→ Required action:
Show every line in the material below in which the string "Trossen" appears.

→ Given data:
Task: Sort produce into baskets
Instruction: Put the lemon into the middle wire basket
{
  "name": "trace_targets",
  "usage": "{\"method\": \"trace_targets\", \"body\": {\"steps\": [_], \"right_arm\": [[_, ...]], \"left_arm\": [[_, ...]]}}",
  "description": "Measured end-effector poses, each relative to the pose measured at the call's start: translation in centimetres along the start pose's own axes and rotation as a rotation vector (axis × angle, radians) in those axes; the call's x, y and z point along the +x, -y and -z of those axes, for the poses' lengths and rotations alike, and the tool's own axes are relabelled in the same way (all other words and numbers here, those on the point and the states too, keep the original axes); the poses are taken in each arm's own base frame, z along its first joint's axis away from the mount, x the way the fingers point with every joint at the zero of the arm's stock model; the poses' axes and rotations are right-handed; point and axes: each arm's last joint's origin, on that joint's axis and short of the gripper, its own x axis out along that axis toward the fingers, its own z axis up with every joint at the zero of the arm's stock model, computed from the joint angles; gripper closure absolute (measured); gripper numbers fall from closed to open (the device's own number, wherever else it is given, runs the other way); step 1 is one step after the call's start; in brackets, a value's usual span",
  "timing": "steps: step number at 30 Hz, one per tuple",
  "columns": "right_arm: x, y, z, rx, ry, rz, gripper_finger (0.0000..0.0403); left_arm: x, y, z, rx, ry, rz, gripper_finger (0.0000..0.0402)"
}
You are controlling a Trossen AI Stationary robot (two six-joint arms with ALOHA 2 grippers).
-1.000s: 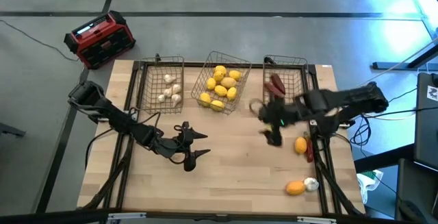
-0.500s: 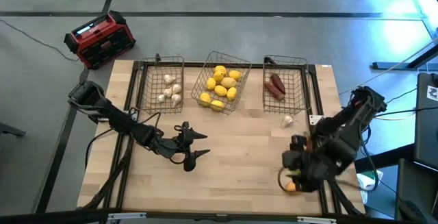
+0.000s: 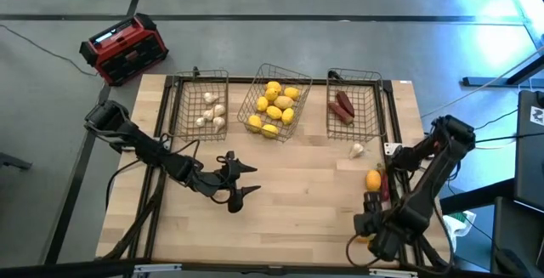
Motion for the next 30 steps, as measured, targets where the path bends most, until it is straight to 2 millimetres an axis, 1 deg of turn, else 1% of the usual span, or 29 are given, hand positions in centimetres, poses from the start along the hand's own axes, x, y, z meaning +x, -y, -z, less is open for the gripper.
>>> {"method": "trace_targets", "body": {"steps": [4,8,11,18,26,30], "right_arm": [[2.4,-0.5,0.8,-0.019,-0.053,0.003,0.0095],[4.1,-1.1,1.8,-0.033,-0.083,0.0,0.0095],[4.8,-1.5,2.5,-0.031,-0.085,-0.008,0.0095],[6.2,-2.3,3.3,-0.042,-0.099,-0.004,0.0095],[8.8,-2.9,3.0,-0.049,-0.109,0.065,0.0095],[9.6,-3.1,2.9,-0.052,-0.094,0.084,0.0095]], "left_arm": [[0.0,0.0,0.0,0.004,0.0,0.0,0.0126],[0.0,0.0,0.0,0.004,-0.001,-0.001,0.0126],[0.0,-0.1,0.1,0.012,-0.01,-0.005,0.0126],[0.0,-0.1,0.2,0.021,-0.02,-0.009,0.0126],[0.0,-0.1,0.2,0.017,-0.021,-0.01,0.0126],[0.0,-0.1,0.2,0.014,-0.021,-0.01,0.0126]]}}
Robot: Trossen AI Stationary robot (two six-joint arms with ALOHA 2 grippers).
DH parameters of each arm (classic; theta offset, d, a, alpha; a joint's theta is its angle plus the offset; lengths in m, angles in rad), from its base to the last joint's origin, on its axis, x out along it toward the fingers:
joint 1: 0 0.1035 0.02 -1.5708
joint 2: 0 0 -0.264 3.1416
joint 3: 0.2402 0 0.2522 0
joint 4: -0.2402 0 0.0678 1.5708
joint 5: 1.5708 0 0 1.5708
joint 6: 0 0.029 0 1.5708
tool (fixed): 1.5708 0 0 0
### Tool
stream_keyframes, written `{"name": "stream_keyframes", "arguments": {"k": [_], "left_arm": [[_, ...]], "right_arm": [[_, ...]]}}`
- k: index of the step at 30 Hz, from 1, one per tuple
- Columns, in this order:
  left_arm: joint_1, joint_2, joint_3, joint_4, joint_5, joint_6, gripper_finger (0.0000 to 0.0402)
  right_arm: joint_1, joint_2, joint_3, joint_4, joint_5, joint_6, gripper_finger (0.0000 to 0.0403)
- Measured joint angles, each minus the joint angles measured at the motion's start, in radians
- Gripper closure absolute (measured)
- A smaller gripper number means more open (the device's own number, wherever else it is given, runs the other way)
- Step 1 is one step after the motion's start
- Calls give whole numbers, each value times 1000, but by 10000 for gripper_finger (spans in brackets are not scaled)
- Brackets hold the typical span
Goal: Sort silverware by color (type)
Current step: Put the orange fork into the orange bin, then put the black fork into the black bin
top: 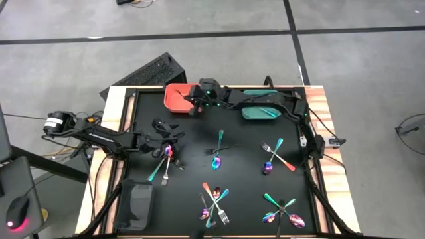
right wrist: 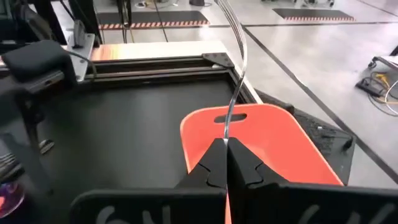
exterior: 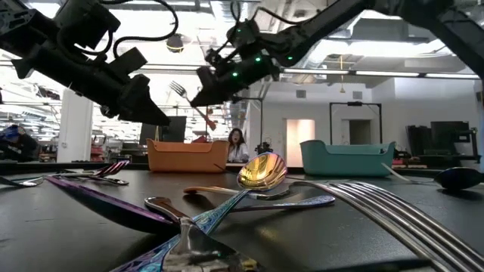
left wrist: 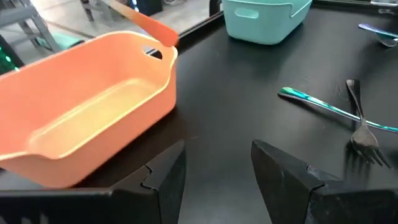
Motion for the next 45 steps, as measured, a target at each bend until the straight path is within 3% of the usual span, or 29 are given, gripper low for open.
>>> {"name": "stream_keyframes", "arguments": {"k": [10,33,42,45], "left_arm": [[-25,0,-1,-82,-8,-85,230],[-46,0,-1,-164,-4,-199,230],[-117,0,-1,-171,5,-298,230],[-146,0,-1,-170,5,-347,230]], "right_arm": [[-21,3,26,-69,-1,-79,386],[-41,-11,26,-132,-1,-56,248],[53,-133,26,-390,-8,-93,255],[69,-167,-7,-431,-71,-86,257]]}}
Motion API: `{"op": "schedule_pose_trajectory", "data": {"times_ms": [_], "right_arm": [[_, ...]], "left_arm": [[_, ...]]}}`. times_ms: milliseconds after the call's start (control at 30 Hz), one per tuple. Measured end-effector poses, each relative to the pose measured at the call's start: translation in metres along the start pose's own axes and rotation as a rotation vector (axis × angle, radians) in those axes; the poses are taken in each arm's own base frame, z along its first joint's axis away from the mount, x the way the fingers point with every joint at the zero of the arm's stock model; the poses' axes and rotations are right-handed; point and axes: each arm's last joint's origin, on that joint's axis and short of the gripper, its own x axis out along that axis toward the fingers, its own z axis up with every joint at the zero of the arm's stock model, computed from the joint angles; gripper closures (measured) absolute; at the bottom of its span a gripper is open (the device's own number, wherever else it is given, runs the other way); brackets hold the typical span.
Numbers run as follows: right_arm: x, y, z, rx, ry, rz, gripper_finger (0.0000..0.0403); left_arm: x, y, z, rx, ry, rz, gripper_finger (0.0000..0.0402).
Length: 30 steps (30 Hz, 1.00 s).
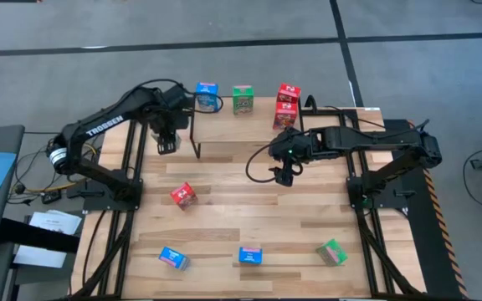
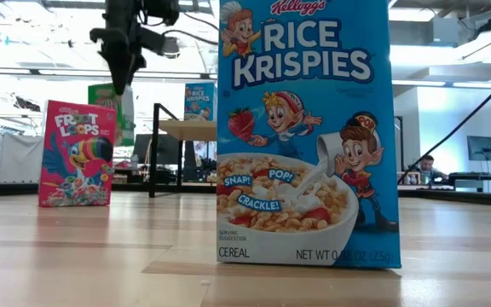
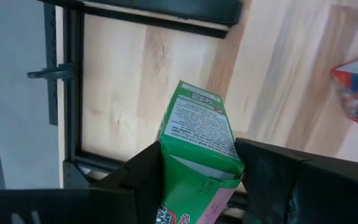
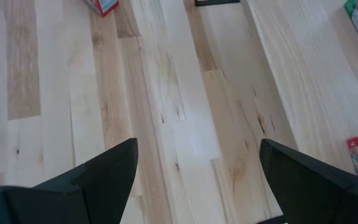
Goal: Stack cereal on shelf
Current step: Put the top green cereal box on the shelf aligned with the green cereal box
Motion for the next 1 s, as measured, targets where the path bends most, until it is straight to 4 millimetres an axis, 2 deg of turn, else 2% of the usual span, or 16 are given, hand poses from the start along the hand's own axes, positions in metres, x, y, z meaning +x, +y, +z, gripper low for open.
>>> {"op": "schedule_pose_trajectory", "data": {"times_ms": [233,567,733,1000], "right_arm": [[0.000,0.003,0.000,-0.007,0.002,0.029,0.0041],[-0.001,0.007,0.004,-0.008,-0.045,0.041,0.0004],[-0.002,0.007,0.011,0.000,-0.114,0.047,0.0010],[-0.005,0.008,0.028,-0.082,-0.299,0.042,0.0010]], "left_arm": [[-0.039,-0.005,0.002,-0.015,-0.047,0.005,0.0226],[-0.091,-0.016,0.007,-0.035,-0.227,0.032,0.0226],[-0.103,-0.017,0.014,-0.036,-0.339,0.052,0.0226],[-0.105,-0.013,0.036,-0.033,-0.497,0.097,0.0226]]}}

→ Task answer:
You are controlling a Trossen AI Stationary robot (two six-joint arms with ALOHA 2 grippers).
Robot: Trossen AI Stationary robot (two six-joint arms with ALOHA 2 grippers).

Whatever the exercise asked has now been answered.